Camper with Emirates Team New Zealand, who are Telefonica's closest challengers overall in the 39,000nm round the world race, are stuck in the second group of boats after misjudging the breeze. They are around 18 miles behind along with Abu Dhabi.

Team Sanya are trailing way back in sixth with little hope of reaching their home port in anything other than last place.

Abu Dhabi's Azzam, meanwhile, picked up an unexpected passenger off the coast of Malaysia.

A bat decided the Volvo Open 70 looked like a comfortable place to spend a few hours of downtime and chose to rest on Azzam's big black mainsail.

"He joined us this morning, I think he got blown offshore," Ian Walker, the skipper, told volvooceanrace.com yesterday.

"He basically attached himself to the mainsail and has survived a few tacks up there.
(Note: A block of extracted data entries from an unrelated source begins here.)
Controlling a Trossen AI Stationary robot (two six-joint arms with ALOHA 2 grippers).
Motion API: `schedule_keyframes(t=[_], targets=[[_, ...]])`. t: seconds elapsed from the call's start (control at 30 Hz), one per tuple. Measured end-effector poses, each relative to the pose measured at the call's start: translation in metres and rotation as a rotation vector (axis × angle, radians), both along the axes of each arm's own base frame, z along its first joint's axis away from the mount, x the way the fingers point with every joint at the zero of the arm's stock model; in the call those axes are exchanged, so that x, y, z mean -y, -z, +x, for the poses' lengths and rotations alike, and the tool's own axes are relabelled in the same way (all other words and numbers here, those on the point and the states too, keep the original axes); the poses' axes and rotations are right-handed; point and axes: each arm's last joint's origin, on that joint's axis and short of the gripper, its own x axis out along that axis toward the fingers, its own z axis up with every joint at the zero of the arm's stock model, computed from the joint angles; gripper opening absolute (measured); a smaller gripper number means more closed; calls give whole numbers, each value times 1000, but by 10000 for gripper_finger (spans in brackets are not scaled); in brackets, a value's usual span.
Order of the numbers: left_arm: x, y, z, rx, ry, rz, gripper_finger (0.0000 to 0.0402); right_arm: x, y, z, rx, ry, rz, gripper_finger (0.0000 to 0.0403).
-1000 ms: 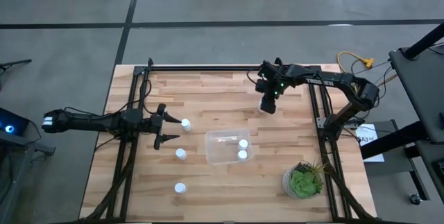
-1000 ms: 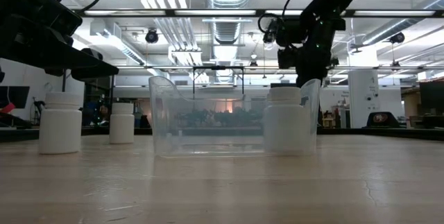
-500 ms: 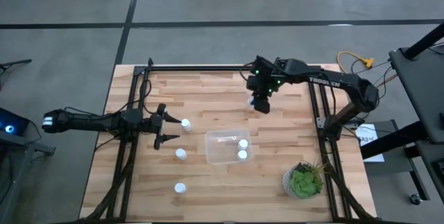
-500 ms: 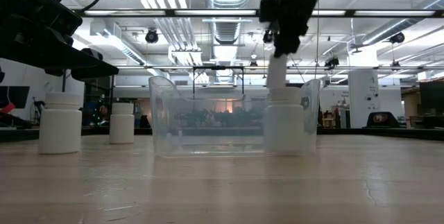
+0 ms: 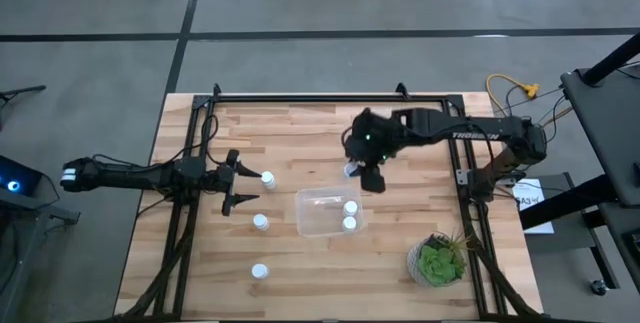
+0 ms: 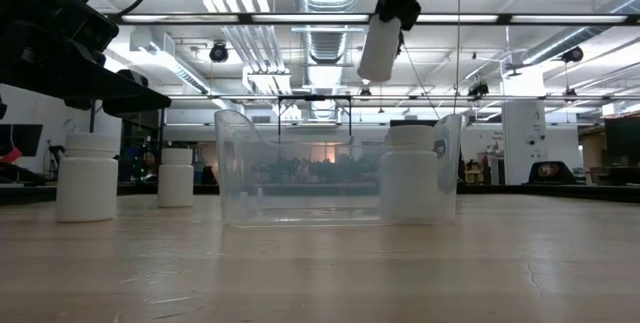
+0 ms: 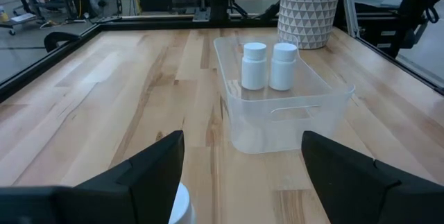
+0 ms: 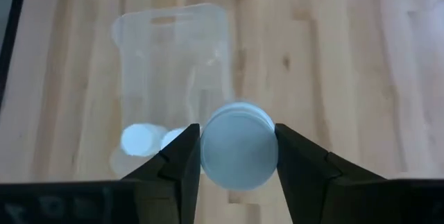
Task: Pick and place pill bottles into a basket
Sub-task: Put the white medicine bottle into the transparent bin
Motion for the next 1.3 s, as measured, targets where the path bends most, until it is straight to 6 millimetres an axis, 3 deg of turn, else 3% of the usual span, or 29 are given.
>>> schedule_keyframes(t=[0.17, 0.53, 1.3], targets=[[0, 0, 0, 0, 1, 0, 274, -22, 8, 7, -17, -29, -39, 139], [0, 0, 0, -1, 0, 0, 274, -43, 28, 22, -88, -55, -21, 139], [0, 0, 0, -4, 0, 0, 274, -45, 64, 49, -144, -85, -86, 139]])
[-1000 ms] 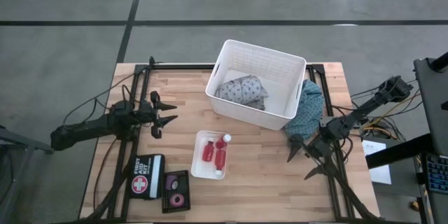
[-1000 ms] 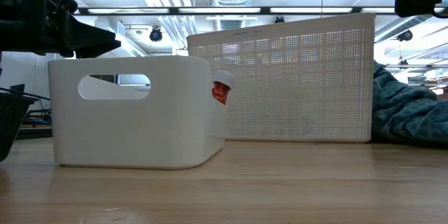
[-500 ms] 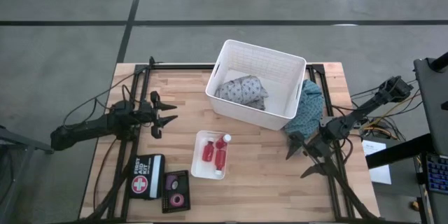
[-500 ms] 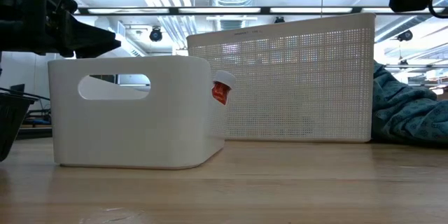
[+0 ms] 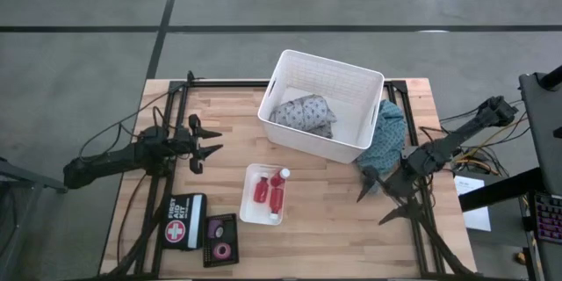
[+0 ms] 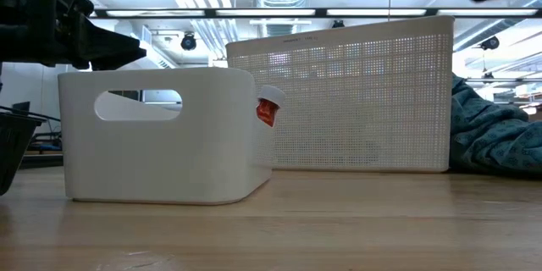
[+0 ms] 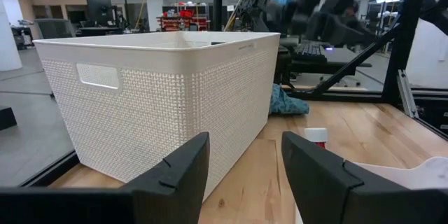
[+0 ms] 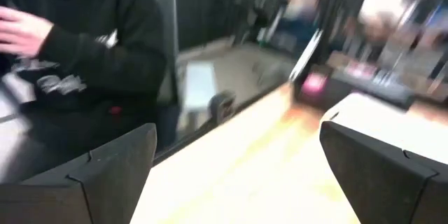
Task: Pick & Place Medicine items
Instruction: Put the blue patient gown into the big white bin
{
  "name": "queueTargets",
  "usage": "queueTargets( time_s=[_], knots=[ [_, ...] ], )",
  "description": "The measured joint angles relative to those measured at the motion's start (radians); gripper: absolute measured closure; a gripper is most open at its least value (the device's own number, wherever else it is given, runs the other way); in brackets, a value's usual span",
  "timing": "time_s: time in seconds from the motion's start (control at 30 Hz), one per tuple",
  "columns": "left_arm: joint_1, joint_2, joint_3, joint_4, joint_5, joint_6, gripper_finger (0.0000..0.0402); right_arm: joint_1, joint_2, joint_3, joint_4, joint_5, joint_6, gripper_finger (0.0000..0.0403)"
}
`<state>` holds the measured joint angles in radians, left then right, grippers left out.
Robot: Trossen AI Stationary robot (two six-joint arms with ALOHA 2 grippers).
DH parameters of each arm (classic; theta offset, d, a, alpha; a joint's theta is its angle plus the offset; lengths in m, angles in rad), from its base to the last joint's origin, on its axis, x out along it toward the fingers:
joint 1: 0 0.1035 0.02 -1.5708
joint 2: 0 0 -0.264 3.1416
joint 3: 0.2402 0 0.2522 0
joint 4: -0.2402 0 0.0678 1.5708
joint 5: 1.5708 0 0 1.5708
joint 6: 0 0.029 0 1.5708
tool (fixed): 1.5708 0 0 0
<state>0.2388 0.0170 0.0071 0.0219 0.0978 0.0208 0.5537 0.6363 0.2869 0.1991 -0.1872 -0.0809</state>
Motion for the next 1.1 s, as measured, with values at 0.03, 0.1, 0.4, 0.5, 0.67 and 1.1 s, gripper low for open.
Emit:
queueTargets(
  time_s=[0.03,0.1,0.4,0.5,0.67,1.1],
  knots=[
    [0.000,0.000,0.000,0.000,0.000,0.000,0.0217,0.000,0.004,0.064,-0.111,-0.010,0.037,0.0007],
    [0.000,0.000,0.000,0.000,0.000,0.000,0.0217,0.000,0.023,0.187,-0.282,-0.015,0.132,0.0007],
    [0.000,0.000,0.000,0.000,0.000,0.000,0.0217,0.026,0.123,0.552,-0.751,0.117,0.472,0.0007],
    [0.000,0.000,0.000,0.000,0.000,0.000,0.0217,0.065,0.144,0.603,-0.858,0.233,0.611,0.0007],
    [0.000,0.000,0.000,0.000,0.000,0.000,0.0217,0.142,0.142,0.666,-0.925,0.492,0.983,0.0007],
    [0.000,0.000,0.000,0.000,0.000,0.000,0.0217,0.341,0.171,0.797,-1.445,0.995,1.654,0.0007]
  ],
)
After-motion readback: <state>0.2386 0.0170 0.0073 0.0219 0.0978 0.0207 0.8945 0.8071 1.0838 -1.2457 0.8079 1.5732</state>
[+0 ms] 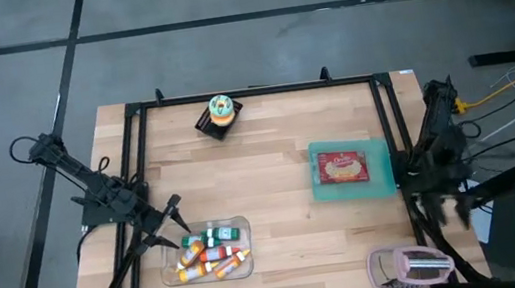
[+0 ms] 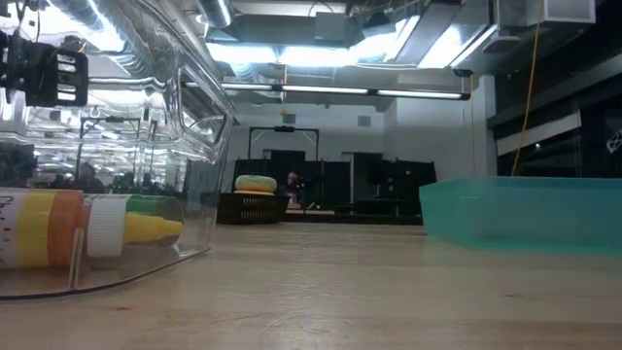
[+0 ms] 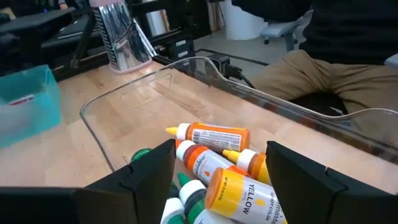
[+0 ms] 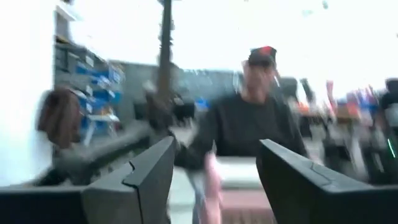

He fell asleep on the reef point, and has been there for five or six hours."

Despite being locked in a duel with Camper, Walker said his team would take care of their visitor.

"I think he likes our black sails and Azzam's falcon," Walker said. "We will try to deliver him back towards shore tonight."

The leaders have around 200 miles to sail to get out of the Strait and head into a long closing stretch through the South China Sea to Sanya.

The fleet is expected to arrive in China between February 5 and 6.